**Work task**
Retype the listing that follows, exactly as written.

Content starts

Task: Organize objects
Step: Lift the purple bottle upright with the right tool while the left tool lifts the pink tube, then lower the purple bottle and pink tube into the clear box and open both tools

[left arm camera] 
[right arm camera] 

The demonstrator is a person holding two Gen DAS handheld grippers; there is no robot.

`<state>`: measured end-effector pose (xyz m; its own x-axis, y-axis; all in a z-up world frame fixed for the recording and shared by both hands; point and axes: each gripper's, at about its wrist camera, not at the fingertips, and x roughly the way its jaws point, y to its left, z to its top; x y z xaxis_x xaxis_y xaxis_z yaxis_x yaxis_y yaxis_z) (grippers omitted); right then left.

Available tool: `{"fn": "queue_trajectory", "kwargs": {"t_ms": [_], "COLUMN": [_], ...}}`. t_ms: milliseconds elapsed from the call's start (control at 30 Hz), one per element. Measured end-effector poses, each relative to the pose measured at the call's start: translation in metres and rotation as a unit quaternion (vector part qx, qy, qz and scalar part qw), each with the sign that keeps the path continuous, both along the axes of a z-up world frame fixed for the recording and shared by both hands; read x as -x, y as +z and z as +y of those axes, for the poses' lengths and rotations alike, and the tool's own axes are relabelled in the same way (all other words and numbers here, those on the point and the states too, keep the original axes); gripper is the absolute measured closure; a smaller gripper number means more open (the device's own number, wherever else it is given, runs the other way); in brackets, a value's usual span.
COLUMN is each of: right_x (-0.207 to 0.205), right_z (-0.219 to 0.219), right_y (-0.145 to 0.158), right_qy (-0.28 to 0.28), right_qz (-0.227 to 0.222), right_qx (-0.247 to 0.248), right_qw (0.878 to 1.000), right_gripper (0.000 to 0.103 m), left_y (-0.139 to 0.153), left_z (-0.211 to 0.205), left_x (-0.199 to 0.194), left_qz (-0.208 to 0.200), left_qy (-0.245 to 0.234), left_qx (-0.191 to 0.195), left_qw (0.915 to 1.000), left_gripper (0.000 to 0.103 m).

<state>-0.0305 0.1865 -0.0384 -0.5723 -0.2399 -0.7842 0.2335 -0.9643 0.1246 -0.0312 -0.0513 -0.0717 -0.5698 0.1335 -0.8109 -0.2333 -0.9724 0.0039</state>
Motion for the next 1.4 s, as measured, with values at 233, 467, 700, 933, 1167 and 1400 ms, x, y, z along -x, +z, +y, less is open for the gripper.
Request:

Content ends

**Your solution**
Task: Organize objects
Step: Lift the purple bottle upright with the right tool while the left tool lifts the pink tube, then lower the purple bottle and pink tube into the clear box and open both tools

[left arm camera] 
[right arm camera] 

The demonstrator is a person holding two Gen DAS handheld grippers; there is no robot.

`<state>`: measured end-effector pose (xyz m; its own x-axis, y-axis; all in a z-up world frame fixed for the recording and shared by both hands; point and axes: each gripper's, at about its wrist camera, not at the fingertips, and x roughly the way its jaws point, y to its left, z to its top; x y z xaxis_x xaxis_y xaxis_z yaxis_x yaxis_y yaxis_z) (grippers omitted); right then left.

Available tool: `{"fn": "queue_trajectory", "kwargs": {"t_ms": [_], "COLUMN": [_], ...}}`. t_ms: milliseconds elapsed from the call's start (control at 30 Hz), one per element. Measured end-effector poses, each relative to the pose measured at the call's start: translation in metres and rotation as a unit quaternion (vector part qx, qy, qz and scalar part qw), each with the sign that keeps the path continuous, both along the axes of a z-up world frame fixed for the recording and shared by both hands; read x as -x, y as +z and z as +y of those axes, for the poses' lengths and rotations alike, and the tool's own axes are relabelled in the same way (all other words and numbers here, those on the point and the states too, keep the original axes); gripper is the absolute measured closure; a smaller gripper number means more open (the device's own number, wherever else it is given, runs the other way); in brackets, a value's usual span.
COLUMN is each of: right_x (-0.207 to 0.205), right_z (-0.219 to 0.219), right_y (-0.145 to 0.158), right_qy (-0.28 to 0.28), right_qz (-0.227 to 0.222), right_qx (-0.247 to 0.248), right_qw (0.878 to 1.000), right_gripper (0.000 to 0.103 m), left_y (-0.139 to 0.153), left_z (-0.211 to 0.205), left_x (-0.199 to 0.194), left_qz (-0.208 to 0.200), left_qy (-0.245 to 0.234), left_qx (-0.191 to 0.195), left_qw (0.915 to 1.000), left_gripper (0.000 to 0.103 m).

<state>-0.0305 0.1865 -0.0384 -0.5723 -0.2399 -0.7842 0.2335 -0.9643 0.1246 -0.0312 -0.0513 -0.0717 -0.5698 0.1335 -0.8109 -0.2333 -0.9724 0.0039</state>
Motion for the next 1.4 s, as measured, with values at 233, 467, 700, 933, 1167 and 1400 ms, x, y, z along -x, +z, +y, less is open for the gripper.
Request:

No more output is expected.